Joni Mitchell, David Crosby and Eric Clapton in Laurel Canyon, circa 1969
I've been listening to Dawes' new album Nothing is Wrong non-stop. The Los Angeles-based band crafts soulful Americana songs that are reminiscent of the Laurel Canyon sounds of the late 60s and 70s. One song even features Jackson Browne on harmonies.
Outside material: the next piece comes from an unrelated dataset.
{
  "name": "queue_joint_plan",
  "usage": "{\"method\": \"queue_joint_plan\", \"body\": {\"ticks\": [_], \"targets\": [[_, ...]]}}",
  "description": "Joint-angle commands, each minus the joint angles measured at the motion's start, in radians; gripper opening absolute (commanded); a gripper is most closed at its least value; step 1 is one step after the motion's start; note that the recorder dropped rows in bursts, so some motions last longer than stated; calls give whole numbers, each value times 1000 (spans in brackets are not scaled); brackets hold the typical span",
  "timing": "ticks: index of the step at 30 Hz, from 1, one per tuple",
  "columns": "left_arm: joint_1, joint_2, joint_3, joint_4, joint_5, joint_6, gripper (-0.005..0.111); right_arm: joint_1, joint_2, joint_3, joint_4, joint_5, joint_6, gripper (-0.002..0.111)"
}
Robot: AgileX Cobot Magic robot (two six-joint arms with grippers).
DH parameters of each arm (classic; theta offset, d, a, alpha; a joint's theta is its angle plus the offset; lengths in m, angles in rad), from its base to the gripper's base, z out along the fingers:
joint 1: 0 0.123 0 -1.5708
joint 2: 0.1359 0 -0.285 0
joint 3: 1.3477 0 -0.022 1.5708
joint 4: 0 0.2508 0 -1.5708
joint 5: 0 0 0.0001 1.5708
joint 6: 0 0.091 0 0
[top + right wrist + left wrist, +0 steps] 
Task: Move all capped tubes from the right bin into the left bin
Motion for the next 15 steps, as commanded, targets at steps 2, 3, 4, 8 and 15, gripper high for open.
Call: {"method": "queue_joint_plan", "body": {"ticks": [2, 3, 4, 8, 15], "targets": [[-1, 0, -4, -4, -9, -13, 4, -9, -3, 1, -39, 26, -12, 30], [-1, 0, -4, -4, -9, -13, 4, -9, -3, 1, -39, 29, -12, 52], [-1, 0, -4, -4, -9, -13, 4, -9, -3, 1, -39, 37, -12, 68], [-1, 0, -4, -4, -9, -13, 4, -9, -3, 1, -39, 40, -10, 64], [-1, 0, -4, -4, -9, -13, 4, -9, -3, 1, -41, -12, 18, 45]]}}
I'm a fan of that particular era of rock, and the Laurel Canyon crowd (Jackson, Joni, Carole King, CSN&Y, the Mamas & the Papas, the Eagles, Frank Zappa, Gram Parsons, the Byrds, etc.). The Canyon was the epicenter of the rock music scene of the late 60s, located in the heart of the Hollywood Hills. Even German chanteuse and Velvet Underground collaborator Nico managed to find her way there. Fun facts: Graham Nash wrote "Our House" about the home he shared with Joni Mitchell. The Mamas & the Papas song "Twelve Thirty" was inspired by the Canyon ("Young girls are coming to the canyon / and in the mornings I can see them walkin' / I can no longer keep my blinds drawn").
Michael Walker, who wrote the book Laurel Canyon: The Inside Story of Rock and Roll's Legendary Neighborhood, explained to NPR his theory of why so many good musicians seemed to end up in the Canyon:
"Musicians need to breathe the same air," he says. "And these were some of the best musicians of their generation, sort of by luck and happenstance jammed into this beautiful, leafy, little neighborhood." SourceThere's a new generation that carries on the legacy, thanks to musician Jonathan Wilson, whose revival of Laurel Canyon jam sessions some time in 2006, draws in the likes of everyone from the Red Hot Chili Peppers to members of Pearl Jam and Rilo Kiley's Jenny Lewis -- providing the same sort of open, collaborative environment for musicians to freestyle. Keyboardist and songwriter Barry Goldberg (of The Electric Flag), who lived in the area back in the day, said, "First time I went to Jonathan Wilson's house and walked through the beaded curtain, I almost had a flashback. I started crying because of how proud I was of these kids for carrying it on with reverence and not just bullshit or jive."